Let’s see the difference with an example. First, let’s create a DataFrame that I will use for map() and flatMap() transformation.


val data = Seq("Project Gutenberg’s",
    "Alice’s Adventures in Wonderland",
    "Project Gutenberg’s",
    "Adventures in Wonderland",
    "Project Gutenberg’s")

import spark.sqlContext.implicits._
val df = data.toDF("data")
df.show()

//Output
+--------------------+
|                data|
+--------------------+
| Project Gutenberg’s|
|Alice’s Adventure...|
| Project Gutenberg’s|
|Adventures in Won...|
| Project Gutenberg’s|
+--------------------+

Spark Map Transformation

Spark map() transformation applies a function to each row in a DataFrame/Dataset and returns the new transformed Dataset.

If you notice the below signatures, both these functions return Dataset[U] but not DataFrame (DataFrame=Dataset[Row]). If you want a DataFrame as output then you need to convert the Dataset to DataFrame using toDF() function.

Syntax:


1) map[U](func : scala.Function1[T, U])(implicit evidence$6 : org.apache.spark.sql.Encoder[U]) 
        : org.apache.spark.sql.Dataset[U]
2) map[U](func : org.apache.spark.api.java.function.MapFunction[T, U], encoder : org.apache.spark.sql.Encoder[U]) 
        : org.apache.spark.sql.Dataset[U]

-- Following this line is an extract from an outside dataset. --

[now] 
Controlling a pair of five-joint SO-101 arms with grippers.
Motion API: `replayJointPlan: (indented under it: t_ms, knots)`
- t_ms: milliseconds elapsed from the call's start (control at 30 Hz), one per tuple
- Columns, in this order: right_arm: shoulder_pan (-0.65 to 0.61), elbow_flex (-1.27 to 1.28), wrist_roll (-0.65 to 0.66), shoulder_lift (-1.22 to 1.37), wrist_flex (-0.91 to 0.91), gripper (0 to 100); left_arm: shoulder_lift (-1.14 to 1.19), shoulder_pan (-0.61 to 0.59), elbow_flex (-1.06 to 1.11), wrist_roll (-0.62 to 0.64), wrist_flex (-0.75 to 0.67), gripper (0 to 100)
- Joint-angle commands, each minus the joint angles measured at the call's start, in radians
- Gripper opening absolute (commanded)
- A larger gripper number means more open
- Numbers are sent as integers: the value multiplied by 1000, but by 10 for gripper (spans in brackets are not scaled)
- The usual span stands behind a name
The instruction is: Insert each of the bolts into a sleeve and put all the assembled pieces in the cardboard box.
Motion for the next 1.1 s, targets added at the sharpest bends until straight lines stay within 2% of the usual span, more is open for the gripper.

Example: Here, I have split the value of the column by space using map() transformation, the split() function returns an Array hence the column on DataFrame converted from String to Array Type. you can check this by calling mapDF.printSchema().


//Map Transformation
val mapDF=df.map(fun=> {
    fun.getString(0).split(" ")
})
mapDF.show()

//Output
+-------------------------------------+
|value                                |
+-------------------------------------+
|[Project, Gutenberg’s]               |
|[Alice’s, Adventures, in, Wonderland]|
|[Project, Gutenberg’s]               |
|[Adventures, in, Wonderland]         |
|[Project, Gutenberg’s]               |
+-------------------------------------+

Spark flatMap() Transformation

Spark flatMap() transformation flattens the DataFrame column after applying the function on every element and returns a new DataFrame respectively.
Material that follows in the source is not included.